By FELICITY BARRINGER
Published: April 11, 2011
TUSKAHOMA, Okla. — Sardis Lake, a reservoir in southeastern Oklahoma young enough to have drowned saplings still poking through its surface and old enough to have become a renowned bass fishery, is not wanting for suitors.
Oklahoma City and fast-growing suburbs like Edmond want to see the water flowing through their shower heads someday. So do the water masters of Tarrant County, Tex., 200 miles to the south, who are looking to supply new subdivisions around Fort Worth and are suing for access.
Now another rival has arrived: the Choctaw and Chickasaw tribes, who were exiled to southeastern Oklahoma 175 years ago and given land in the area.
Gregory Pyle, chief of the Choctaw nation, said his tribe would sue to win some of the water if necessary. “All this water was controlled originally by the Indian tribes in this area,” Mr. Pyle said. “It is all Choctaw and Chickasaw water.”
The tribes want the state to recognize them as joint owners. The issue has been increasingly on the minds of city planners in fast-developing cities as they contemplate the prospect of tapping other existing water sources.
By midcentury, water is expected to loom as large as oil in the economic and political life of the country, as parties race to lock up supplies. As droughts exacerbated by climate change and by population growth expand in the Great Plains and the Southwest, Indian water rights loom as a largely unsettled — and unsettling — factor that could affect the price and availability of water to millions of homes and businesses.
“There are huge and vested rights to water that are unquantified,” said Taiawagi Helton, an expert on Indian law and water law at the University of Oklahoma College of Law and a member of the Cherokee tribe.
Turning theoretical rights into what is widely termed “wet water” under the terms of long-ago court rulings can take decades. Each case involves other local water users, the state government, the Interior Department, the local Congressional delegation and the federal court system.
A 103-year-old Supreme Court decision effectively put tribes in Western states at the head of the line in times of water shortage, or if a water basin is oversubscribed.
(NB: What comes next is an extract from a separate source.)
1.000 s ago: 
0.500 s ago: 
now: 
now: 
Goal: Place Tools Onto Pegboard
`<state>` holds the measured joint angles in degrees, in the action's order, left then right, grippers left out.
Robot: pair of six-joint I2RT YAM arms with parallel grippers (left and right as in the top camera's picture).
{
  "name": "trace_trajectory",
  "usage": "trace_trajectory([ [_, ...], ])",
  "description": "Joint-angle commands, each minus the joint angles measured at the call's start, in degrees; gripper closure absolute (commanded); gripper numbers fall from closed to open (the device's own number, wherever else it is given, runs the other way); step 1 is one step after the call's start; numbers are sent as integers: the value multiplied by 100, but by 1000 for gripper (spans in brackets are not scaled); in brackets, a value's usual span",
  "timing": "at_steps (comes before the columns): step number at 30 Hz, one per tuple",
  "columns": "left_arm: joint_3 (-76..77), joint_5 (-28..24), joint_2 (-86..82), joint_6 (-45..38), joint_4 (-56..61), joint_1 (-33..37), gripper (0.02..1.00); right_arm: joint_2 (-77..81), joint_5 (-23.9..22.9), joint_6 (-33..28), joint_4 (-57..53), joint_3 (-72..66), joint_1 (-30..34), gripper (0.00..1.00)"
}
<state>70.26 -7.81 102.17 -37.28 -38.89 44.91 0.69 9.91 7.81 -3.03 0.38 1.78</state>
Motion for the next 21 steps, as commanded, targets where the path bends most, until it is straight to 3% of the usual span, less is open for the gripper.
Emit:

But Interior Department officials want to be certain there are no big losers when a tribe’s rights are recognized.
If the Choctaw and Chickasaw were to gain water rights under that old court ruling, legal experts say, it could prompt a new push for similar rights across Oklahoma, which has 39 federally recognized tribes. It could also encourage more tribes in the West to start claiming their reserved rights.
Despite the age of the Supreme Court ruling, known as the Winters doctrine, efforts to quantify tribes’ water rights proceeded at a crawl until the 1980s and 1990s. Since then, about three dozen Indian claims have been tabulated, mostly though drawn-out settlements. Today the Interior Department is presiding over water negotiations with 18 tribes.
A push by the department and by senators in Arizona, Montana and New Mexico resolved four claims at the end of last year. Yet unlike tribes whose rights were signed into law recently, the Choctaw and Chickasaw no longer have reservations, which raises the question of whether water claims must be tied to a specific land grant. The tribes’ land was parceled out to tribal members more than 110 years ago.
Still, “the water was never taken away,” said Stephen Greetham, the lawyer for the Chickasaw nation.
When the Choctaw and Chickasaw did have reservations, their land covered virtually all of southeastern Oklahoma and was watered by the Kiamichi River, whose tributary, Jackfork Creek, was impounded by the Sardis Dam in 1982. The tribes’ goals are to have some ownership and control over the water, to keep as much water as possible in the lake and to enhance southeastern Oklahoma’s recreational industry.
And, assuming the water is valuable, they want to share in the profits from selling or leasing it.
That prospect is unsettling for places that could face water shortages, like Oklahoma City and suburbs like Edmond, whose City Council has already voted to issue $102.5 million in bonds to help bring Sardis Lake water 110 miles north, to the taps of new homes. It is even more unsettling in the Southwest, where irrigated agriculture and industries consume most of the available water.
Daniel McCool, director of the environmental studies program at the University of Utah, cautioned that the more broadly tribes seek to assert their rights, the greater the risk that the federal courts — the Supreme Court in particular — will trim or even eviscerate earlier rulings establishing Indian rights. “It’s case law, and case law can be changed,” Professor McCool said.
The political pushback against Indian rights could come from other local users who fear for their livelihoods, said Chris Kenney, a former federal water rights negotiator now living in Oklahoma.
“You’ve got local people who have used water for many, many years,” Mr. Kenney said. “In many cases they are at enormous risk.”
A settlement just approved by Congress and signed by President Obama granted water from a Colorado River tributary to the Navajo tribe. Two New Mexico towns, Bloomfield and Aztec, are suing to overturn it.